Beginning at the line with "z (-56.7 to", output each line to the end of the listing below exactly, please.

[[ DATA BLOCK, beginning ]]

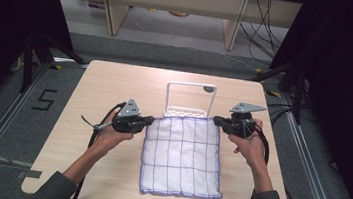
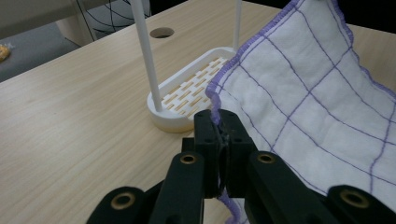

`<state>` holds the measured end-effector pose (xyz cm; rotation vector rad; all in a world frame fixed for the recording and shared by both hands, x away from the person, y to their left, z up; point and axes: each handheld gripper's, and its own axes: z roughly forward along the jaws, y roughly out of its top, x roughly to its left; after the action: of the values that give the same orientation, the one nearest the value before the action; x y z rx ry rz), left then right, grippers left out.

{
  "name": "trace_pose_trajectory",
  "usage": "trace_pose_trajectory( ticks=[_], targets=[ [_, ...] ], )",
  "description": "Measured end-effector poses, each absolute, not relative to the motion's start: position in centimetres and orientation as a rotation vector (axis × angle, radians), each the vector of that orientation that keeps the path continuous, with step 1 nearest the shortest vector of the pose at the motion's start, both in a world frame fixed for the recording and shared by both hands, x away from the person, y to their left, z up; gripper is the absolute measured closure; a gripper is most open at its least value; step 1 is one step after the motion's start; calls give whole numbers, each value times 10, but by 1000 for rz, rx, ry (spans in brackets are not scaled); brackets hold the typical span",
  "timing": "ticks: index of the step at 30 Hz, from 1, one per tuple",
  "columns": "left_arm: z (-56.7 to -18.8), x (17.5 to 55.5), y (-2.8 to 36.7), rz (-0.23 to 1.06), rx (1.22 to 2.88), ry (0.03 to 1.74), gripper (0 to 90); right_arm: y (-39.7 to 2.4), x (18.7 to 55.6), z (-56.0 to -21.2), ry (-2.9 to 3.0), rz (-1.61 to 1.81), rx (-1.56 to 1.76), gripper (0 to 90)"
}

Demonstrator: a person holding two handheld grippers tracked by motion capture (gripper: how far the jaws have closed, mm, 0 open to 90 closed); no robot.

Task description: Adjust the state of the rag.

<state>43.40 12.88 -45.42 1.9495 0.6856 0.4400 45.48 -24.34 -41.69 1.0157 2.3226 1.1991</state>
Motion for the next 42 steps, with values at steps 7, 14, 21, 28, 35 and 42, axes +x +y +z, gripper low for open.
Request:
trace_pose_trajectory(
  ticks=[7, 14, 21, 28, 35, 42],
  targets=[
    [-452, 405, 133, 443, 1966, 663, 865, -245, 430, -413, 2329, 1214, 1014, 864],
    [-448, 378, 136, 440, 1950, 654, 865, -250, 400, -409, 2329, 1220, 964, 863],
    [-459, 338, 122, 435, 2002, 602, 865, -249, 366, -413, 2349, 1220, 951, 863],
    [-463, 309, 131, 458, 2011, 598, 865, -254, 341, -415, 2333, 1218, 952, 863],
    [-479, 288, 127, 419, 2094, 546, 864, -255, 317, -431, 2375, 1158, 894, 863],
    [-485, 280, 122, 414, 2142, 493, 864, -262, 305, -451, 2406, 1142, 939, 860]
  ],
)
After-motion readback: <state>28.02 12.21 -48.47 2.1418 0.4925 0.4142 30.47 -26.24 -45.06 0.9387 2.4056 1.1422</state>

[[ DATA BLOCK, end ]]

### RESULT BELOW
  "columns": "left_arm: z (-56.7 to -18.8), x (17.5 to 55.5), y (-2.8 to 36.7), rz (-0.23 to 1.06), rx (1.22 to 2.88), ry (0.03 to 1.74), gripper (0 to 90); right_arm: y (-39.7 to 2.4), x (18.7 to 55.6), z (-56.0 to -21.2), ry (-2.9 to 3.0), rz (-1.61 to 1.81), rx (-1.56 to 1.76), gripper (0 to 90)"
}

Demonstrator: a person holding two handheld grippers tracked by motion capture (gripper: how far the jaws have closed, mm, 0 open to 90 closed); no robot.

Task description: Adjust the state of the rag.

<state>43.40 12.88 -45.42 1.9495 0.6856 0.4400 45.48 -24.34 -41.69 1.0157 2.3226 1.1991</state>
Motion for the next 42 steps, with values at steps 7, 14, 21, 28, 35 and 42, axes +x +y +z, gripper low for open.
Request:
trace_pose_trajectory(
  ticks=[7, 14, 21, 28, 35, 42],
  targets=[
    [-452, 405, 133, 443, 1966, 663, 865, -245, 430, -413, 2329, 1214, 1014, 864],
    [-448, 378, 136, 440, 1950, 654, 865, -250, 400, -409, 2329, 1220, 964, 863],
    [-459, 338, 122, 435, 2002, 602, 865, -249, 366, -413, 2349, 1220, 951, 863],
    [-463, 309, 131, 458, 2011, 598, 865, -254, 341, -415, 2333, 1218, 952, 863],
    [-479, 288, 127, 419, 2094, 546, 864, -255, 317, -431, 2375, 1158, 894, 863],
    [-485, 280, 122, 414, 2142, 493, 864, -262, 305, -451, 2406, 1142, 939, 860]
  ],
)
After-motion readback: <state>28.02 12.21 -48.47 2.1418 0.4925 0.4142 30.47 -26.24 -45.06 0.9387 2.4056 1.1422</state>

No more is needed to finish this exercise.